== Segment start ==
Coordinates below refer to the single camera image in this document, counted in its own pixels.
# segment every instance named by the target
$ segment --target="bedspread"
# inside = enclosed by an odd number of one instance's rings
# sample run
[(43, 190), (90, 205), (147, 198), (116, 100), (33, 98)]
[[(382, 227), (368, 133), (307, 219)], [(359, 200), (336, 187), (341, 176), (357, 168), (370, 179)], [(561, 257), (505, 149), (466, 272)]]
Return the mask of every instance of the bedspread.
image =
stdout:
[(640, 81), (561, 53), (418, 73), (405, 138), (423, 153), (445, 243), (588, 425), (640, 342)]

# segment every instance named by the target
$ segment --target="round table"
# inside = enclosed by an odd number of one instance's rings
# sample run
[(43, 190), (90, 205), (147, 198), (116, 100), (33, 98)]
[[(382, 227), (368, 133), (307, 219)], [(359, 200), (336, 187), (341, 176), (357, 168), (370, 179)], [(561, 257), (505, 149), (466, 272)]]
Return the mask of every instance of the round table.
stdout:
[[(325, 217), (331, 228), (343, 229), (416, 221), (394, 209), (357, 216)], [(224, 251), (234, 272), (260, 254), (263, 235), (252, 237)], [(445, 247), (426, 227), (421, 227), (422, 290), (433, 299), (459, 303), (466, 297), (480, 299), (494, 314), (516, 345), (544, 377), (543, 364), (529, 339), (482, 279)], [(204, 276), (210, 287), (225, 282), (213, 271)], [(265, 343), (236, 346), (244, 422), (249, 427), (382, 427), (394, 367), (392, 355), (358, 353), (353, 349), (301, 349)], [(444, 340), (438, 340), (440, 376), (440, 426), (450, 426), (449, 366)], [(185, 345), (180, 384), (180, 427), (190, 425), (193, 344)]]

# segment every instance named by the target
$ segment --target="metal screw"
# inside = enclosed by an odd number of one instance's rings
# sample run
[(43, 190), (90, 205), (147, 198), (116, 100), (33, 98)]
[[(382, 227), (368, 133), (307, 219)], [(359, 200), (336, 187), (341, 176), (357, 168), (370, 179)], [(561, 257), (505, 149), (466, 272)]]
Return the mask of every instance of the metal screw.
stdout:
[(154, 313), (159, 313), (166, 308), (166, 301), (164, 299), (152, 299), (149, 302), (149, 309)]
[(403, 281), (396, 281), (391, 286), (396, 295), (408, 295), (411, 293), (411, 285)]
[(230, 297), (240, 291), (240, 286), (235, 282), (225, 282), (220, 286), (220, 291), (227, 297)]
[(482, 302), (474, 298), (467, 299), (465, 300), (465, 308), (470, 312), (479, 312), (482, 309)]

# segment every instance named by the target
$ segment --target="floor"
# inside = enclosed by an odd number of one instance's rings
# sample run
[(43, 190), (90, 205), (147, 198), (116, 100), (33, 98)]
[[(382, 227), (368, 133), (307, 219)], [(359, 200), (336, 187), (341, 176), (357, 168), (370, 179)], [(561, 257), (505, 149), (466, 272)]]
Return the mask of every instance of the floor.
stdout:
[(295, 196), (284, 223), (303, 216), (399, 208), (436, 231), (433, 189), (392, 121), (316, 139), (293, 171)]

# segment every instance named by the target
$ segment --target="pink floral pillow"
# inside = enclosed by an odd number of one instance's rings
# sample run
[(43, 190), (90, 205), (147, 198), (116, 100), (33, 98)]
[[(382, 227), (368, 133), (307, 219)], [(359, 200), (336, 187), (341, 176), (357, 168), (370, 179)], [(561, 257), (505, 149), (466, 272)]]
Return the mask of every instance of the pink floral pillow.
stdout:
== Segment end ==
* **EXERCISE BRIEF**:
Copy out every line in the entries above that holds "pillow".

* **EXERCISE RESULT**:
$ segment --target="pink floral pillow"
Return the mask of every instance of the pink floral pillow.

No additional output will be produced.